#### Task objective:
Using the entries below, copy exactly each line from the line with "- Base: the" up to and including the line with "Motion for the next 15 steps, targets", with every picture left out.

Provided records Block Start

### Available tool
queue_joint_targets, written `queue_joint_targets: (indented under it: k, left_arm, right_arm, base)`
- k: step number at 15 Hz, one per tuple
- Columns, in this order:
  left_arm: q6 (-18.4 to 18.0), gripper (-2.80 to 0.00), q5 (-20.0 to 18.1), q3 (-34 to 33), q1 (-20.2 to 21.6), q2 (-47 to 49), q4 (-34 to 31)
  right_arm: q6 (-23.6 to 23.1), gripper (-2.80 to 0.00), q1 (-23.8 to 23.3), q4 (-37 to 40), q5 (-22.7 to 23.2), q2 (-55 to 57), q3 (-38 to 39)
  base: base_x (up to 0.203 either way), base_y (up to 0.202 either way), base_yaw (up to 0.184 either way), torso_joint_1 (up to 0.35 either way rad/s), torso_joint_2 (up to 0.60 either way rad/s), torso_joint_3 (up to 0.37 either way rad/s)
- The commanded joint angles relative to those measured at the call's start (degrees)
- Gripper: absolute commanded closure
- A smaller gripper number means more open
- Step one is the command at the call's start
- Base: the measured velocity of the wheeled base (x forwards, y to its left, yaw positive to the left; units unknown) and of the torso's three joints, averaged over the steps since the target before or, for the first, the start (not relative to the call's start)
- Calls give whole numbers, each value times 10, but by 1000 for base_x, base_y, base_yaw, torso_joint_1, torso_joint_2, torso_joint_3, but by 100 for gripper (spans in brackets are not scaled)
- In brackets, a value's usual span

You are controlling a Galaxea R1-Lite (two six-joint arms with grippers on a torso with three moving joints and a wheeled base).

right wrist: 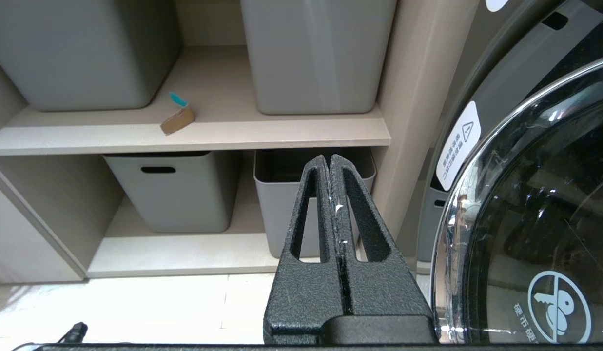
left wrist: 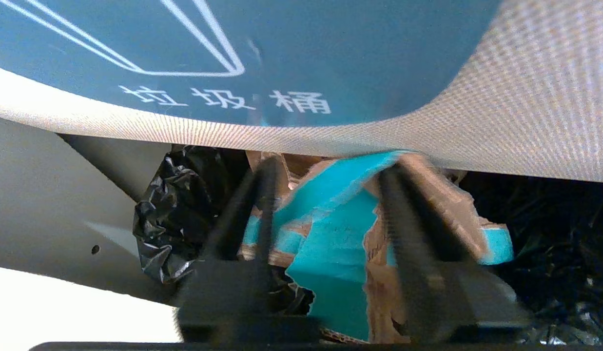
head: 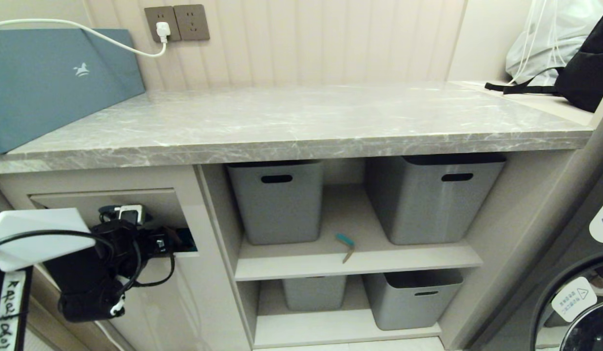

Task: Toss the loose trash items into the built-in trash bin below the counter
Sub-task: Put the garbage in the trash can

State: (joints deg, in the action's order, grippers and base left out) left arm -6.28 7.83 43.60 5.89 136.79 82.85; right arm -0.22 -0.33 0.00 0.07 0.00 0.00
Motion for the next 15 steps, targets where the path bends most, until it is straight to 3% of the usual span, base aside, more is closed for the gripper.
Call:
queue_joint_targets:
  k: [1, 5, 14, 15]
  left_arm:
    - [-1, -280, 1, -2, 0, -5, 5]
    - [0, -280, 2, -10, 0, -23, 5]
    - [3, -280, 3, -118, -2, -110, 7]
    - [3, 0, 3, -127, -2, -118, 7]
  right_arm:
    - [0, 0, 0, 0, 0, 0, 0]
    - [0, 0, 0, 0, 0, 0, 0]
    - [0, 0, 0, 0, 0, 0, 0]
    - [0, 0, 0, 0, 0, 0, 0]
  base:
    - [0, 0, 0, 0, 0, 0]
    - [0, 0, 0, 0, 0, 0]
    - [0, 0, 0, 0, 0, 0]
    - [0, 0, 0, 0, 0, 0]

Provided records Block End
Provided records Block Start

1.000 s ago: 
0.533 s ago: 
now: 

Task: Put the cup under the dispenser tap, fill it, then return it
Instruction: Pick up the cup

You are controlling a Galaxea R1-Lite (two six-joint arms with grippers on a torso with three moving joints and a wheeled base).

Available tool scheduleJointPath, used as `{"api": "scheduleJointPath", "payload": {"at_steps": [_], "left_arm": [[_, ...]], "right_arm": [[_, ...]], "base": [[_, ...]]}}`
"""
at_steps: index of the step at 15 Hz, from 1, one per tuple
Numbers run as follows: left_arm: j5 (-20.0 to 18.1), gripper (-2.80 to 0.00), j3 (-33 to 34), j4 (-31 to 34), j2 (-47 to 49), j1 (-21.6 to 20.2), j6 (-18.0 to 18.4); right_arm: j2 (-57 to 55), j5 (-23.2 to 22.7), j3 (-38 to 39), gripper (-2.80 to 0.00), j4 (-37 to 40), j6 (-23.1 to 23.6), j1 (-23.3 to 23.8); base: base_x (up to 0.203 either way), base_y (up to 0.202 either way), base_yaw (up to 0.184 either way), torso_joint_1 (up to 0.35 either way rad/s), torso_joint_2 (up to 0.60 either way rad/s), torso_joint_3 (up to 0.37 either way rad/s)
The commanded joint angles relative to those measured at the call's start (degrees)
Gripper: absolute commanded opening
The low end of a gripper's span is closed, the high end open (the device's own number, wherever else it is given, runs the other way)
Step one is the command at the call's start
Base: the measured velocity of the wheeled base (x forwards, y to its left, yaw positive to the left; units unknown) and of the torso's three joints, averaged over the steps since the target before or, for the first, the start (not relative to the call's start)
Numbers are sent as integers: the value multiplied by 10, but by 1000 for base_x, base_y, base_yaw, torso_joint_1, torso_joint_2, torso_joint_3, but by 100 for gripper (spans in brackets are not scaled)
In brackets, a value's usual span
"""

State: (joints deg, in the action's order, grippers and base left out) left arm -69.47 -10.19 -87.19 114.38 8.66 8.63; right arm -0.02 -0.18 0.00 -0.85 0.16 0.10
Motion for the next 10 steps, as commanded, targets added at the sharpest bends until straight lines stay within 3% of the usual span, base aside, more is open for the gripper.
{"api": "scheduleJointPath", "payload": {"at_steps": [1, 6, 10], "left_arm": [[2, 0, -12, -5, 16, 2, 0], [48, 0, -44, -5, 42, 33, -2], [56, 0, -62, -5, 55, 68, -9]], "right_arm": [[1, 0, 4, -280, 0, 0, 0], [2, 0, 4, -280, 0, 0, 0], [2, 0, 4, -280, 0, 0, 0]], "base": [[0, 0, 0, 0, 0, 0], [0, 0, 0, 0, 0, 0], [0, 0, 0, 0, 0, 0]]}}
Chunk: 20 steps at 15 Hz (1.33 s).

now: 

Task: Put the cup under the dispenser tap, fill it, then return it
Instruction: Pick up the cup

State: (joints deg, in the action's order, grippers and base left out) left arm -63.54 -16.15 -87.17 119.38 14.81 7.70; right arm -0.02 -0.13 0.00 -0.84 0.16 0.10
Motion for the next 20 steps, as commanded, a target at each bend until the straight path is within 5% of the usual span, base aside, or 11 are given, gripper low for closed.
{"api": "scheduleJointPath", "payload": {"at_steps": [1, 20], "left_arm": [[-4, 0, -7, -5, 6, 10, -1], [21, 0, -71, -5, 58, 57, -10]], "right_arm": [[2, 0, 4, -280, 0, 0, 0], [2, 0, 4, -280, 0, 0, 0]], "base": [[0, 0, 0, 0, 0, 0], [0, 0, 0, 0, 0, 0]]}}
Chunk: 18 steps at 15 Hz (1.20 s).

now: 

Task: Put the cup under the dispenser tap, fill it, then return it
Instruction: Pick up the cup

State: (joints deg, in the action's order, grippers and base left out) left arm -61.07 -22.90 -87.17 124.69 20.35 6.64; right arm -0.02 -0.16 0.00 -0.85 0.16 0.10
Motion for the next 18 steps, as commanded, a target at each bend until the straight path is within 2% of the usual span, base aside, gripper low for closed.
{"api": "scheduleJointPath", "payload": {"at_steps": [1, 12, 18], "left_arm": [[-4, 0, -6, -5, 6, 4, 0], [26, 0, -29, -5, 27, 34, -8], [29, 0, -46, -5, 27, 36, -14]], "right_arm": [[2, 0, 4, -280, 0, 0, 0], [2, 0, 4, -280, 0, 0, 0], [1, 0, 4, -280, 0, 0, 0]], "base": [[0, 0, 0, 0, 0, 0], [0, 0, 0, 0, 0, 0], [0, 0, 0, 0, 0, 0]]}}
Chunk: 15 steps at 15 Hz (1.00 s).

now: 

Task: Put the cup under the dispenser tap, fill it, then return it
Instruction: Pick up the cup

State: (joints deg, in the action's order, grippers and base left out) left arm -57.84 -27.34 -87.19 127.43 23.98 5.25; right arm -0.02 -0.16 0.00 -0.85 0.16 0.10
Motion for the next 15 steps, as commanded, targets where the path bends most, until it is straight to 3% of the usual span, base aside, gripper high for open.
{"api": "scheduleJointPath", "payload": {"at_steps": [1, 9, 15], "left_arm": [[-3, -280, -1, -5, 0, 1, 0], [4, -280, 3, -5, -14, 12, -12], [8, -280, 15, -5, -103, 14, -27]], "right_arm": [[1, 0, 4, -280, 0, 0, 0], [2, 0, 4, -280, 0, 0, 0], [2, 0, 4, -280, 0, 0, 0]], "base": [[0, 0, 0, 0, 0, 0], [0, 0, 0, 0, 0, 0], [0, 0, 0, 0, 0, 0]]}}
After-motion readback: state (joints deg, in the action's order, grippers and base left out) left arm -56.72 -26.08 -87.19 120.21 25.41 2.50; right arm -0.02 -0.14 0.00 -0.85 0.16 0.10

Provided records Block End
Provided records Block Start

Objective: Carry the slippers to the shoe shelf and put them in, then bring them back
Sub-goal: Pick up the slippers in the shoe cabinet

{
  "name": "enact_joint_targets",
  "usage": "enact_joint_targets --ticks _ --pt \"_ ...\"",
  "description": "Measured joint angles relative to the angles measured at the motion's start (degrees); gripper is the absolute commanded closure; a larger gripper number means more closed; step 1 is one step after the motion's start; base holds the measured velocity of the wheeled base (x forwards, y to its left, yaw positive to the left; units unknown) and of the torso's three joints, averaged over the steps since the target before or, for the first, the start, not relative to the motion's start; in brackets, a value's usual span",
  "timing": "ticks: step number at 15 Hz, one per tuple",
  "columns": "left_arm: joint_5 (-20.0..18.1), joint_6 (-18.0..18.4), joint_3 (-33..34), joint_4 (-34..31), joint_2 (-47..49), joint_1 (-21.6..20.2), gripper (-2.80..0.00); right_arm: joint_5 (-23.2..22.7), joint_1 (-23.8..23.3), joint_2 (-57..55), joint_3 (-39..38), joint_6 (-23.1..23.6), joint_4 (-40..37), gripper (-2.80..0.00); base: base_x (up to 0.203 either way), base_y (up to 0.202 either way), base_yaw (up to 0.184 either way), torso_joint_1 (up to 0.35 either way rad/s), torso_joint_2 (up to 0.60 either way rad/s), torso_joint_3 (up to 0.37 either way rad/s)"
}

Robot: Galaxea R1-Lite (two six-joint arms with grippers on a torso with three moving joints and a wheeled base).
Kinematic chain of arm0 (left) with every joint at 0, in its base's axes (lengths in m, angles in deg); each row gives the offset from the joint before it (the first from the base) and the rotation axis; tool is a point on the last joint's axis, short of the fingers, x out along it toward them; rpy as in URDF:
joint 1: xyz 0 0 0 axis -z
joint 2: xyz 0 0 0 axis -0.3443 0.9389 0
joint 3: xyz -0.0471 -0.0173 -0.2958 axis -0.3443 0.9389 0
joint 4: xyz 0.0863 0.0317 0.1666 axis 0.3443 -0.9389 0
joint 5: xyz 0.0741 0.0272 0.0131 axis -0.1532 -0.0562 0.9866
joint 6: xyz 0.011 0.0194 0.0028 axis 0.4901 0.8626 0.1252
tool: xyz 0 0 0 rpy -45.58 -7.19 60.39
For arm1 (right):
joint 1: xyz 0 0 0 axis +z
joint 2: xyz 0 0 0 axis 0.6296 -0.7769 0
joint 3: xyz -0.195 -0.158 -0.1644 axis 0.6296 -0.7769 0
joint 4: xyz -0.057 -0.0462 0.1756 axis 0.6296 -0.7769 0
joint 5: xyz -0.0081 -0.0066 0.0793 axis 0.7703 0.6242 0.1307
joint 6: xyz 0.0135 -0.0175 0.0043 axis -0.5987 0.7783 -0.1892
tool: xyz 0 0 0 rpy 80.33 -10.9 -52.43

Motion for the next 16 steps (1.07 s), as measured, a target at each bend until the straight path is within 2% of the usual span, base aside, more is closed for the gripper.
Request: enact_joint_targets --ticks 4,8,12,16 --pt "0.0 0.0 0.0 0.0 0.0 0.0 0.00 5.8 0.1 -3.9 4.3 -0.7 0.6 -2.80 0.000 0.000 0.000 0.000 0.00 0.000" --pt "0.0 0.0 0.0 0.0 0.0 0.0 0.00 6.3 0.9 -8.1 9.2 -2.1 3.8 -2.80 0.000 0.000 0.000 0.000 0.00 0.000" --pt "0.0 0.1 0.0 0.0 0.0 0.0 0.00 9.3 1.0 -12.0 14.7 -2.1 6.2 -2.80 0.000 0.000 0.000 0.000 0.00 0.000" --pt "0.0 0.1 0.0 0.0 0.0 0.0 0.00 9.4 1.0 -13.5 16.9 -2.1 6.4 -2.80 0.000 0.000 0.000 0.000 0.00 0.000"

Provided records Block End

#### Task result:
- Base: the measured velocity of the wheeled base (x forwards, y to its left, yaw positive to the left; units unknown) and of the torso's three joints, averaged over the steps since the target before or, for the first, the start (not relative to the call's start)
- Calls give whole numbers, each value times 10, but by 1000 for base_x, base_y, base_yaw, torso_joint_1, torso_joint_2, torso_joint_3, but by 100 for gripper (spans in brackets are not scaled)
- In brackets, a value's usual span

You are controlling a Galaxea R1-Lite (two six-joint arms with grippers on a torso with three moving joints and a wheeled base).

right wrist: 
left wrist: 
head: 

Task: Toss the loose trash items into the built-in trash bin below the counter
Sub-task: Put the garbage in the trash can

State: (joints deg, in the action's order, grippers and base left out) left arm -6.28 7.83 43.60 5.89 136.79 82.85; right arm -0.22 -0.33 0.00 0.07 0.00 0.00
Motion for the next 15 steps, targets where the path bends most, until it is straight to 3% of the usual span, base aside, more is closed for the gripper.

This exercise has now been completed.